In light of the growing concern over this issue, the Georgia legislature recently passed House Bill 30, which essentially reintroduced the old statute, but with an effective date of January 2, 2011.  On Wednesday, May 11, 2011, Governor Deal signed House Bill 30.  Interestingly, recognizing future disagreements over the effective date of House Bill 173, House Bill 30 emphasizes that it should remove any uncertainty over the future application of the Georgia Restrictive Covenants Act, but should not be taken as evidence of a legislative determination that House Bill 173 was in fact invalid.”

With the passage of House Bill 30, some issues are cleared up while others remain.  For instance, it is clear that all restrictive covenant agreements entered into before November 3, 2010 are governed by previous law while any such agreements executed after May 11, 2011 are controlled by the new Restrictive Covenants Act.  The real question is which body of law controls agreements entered into after November 2, 2010 through May 11, 2011.  Right now, no answer is apparent, although it is likely that this issue will be litigated in the courts in Georgia and that the Georgia Supreme Court ultimately will have to weigh in on this issue.

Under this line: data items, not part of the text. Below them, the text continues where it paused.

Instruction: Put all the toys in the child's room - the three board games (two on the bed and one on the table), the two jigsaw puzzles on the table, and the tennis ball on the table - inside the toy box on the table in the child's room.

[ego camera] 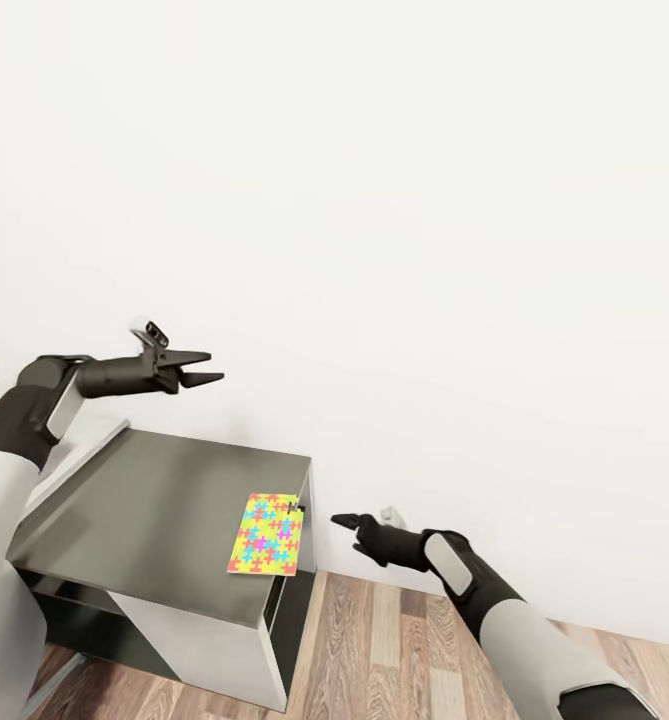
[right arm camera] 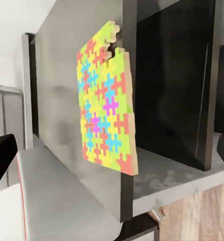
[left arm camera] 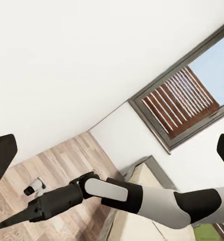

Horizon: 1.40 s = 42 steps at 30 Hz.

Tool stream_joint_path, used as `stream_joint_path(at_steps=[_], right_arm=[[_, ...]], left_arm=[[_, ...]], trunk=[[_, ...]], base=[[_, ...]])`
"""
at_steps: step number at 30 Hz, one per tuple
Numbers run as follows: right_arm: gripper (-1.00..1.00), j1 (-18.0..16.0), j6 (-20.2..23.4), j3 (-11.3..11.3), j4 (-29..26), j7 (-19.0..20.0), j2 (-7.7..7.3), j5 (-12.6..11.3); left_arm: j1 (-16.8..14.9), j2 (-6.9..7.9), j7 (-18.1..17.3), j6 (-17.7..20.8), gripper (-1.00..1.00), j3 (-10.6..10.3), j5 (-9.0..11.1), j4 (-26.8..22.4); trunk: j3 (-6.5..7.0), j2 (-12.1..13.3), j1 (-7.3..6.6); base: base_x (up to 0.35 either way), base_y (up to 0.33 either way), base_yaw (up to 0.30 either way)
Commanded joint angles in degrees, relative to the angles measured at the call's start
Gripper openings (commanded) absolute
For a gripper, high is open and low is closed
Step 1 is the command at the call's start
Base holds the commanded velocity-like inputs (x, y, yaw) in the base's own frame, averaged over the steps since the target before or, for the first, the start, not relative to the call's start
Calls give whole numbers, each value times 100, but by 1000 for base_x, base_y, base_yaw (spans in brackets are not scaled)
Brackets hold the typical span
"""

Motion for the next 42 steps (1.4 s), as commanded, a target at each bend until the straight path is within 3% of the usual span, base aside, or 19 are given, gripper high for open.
stream_joint_path(at_steps=[1,6,13,22,30,42], right_arm=[[100,-6,14,11,-1,-11,13,-6],[100,-25,20,13,-5,-241,150,-4],[100,-33,40,14,-6,-522,276,-4],[100,-159,67,20,-6,-581,448,-2],[100,-191,76,107,-6,-591,499,-2],[100,-196,77,135,-6,-586,490,-1]], left_arm=[[-21,-27,-34,61,100,-27,7,14],[-79,-168,-34,61,100,-49,32,141],[-170,-253,-34,61,100,-95,23,133],[-184,-296,-34,61,100,-655,91,101],[-181,-305,-34,61,100,-727,220,-212],[-180,-313,-34,61,100,-734,236,-272]], trunk=[[-7,-6,1],[-7,-6,1],[-7,-6,1],[-7,-6,1],[-7,-6,1],[-7,-6,1]], base=[[0,0,0],[0,0,0],[0,0,0],[0,0,0],[1,2,0],[34,54,0]])
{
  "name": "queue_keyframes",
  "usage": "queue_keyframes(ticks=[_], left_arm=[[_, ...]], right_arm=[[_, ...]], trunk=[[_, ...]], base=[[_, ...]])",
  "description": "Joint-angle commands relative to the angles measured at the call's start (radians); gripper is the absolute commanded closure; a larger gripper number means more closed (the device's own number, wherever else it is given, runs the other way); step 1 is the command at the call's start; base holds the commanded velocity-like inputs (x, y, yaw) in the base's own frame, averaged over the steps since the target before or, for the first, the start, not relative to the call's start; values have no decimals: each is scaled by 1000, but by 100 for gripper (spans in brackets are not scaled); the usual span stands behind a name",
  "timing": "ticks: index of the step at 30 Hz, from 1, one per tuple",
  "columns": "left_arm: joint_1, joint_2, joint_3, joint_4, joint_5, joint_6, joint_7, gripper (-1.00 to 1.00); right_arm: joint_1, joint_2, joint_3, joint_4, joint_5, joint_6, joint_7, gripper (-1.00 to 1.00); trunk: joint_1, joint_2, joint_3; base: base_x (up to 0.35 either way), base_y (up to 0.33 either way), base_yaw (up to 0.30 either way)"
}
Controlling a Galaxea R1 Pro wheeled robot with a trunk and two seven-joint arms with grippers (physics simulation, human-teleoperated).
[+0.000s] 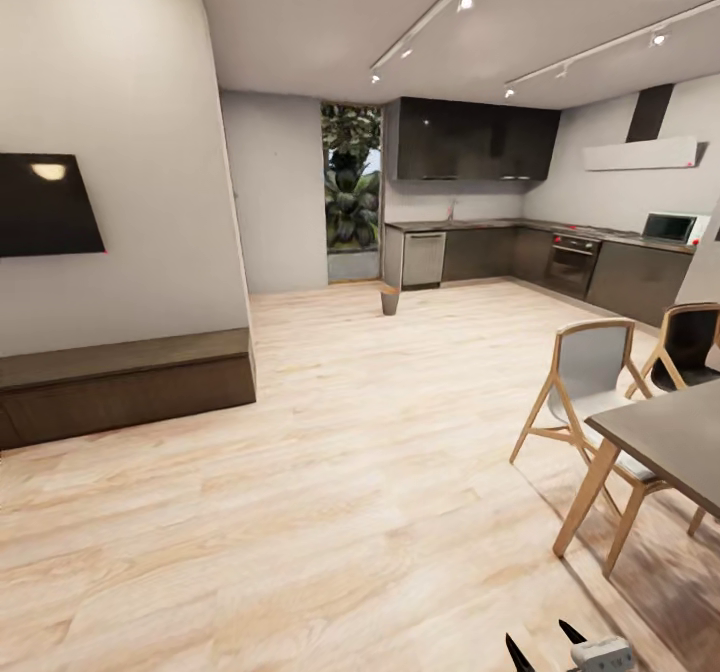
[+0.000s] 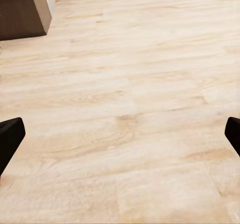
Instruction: Put the three can of soda from the living room inside the tash can in the kitchen.
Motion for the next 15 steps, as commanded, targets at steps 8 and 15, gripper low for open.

As a brief reminder, under the new Act, the following pro-employer changes have been made.

  • Judicial Modification: Instead of the previous “all or nothing” approach taken by Georgia law, courts now may modify agreements that are overly broad. This means that agreements which are flawed by overly broad geographic, temporal, or other provisions may be modified by either removing the offending provision or modifying the scope to make it reasonable. Previously, an agreement with virtually any imperfection was entirely void, so this is a dramatic shift in favor of employers who want to draft a more aggressive restrictive covenant.
  • Temporal Restrictions: Employment covenants of two years or less now are presumed reasonable, while covenants of more than two years are presumed unreasonable. O.C.G.A. § 13-8-57.
  • Geographic Scope: A reasonable geographic scope may now be determined by a fairly broad, good faith estimate of the employee’s covered territory at the time of termination, instead of the employee’s territory at the time the agreement was signed.
  • Time Limits: In addition, the law provides for elimination of time limits on the protection of some confidential information and trade secrets.

The good news with all of this is that Georgia has enacted legislative changes that make it easier to enforce a post-employment restrictive covenant on a former employee.  The bad news is that there is lingering uncertainty over the effectiveness of those changes to agreements executed by employees after November 2, 2010 and up through May 11, 2011.  Until the courts give employers guidance on that issue, we recommend that employers have employees resign any restrictive covenant agreements signed during that time period.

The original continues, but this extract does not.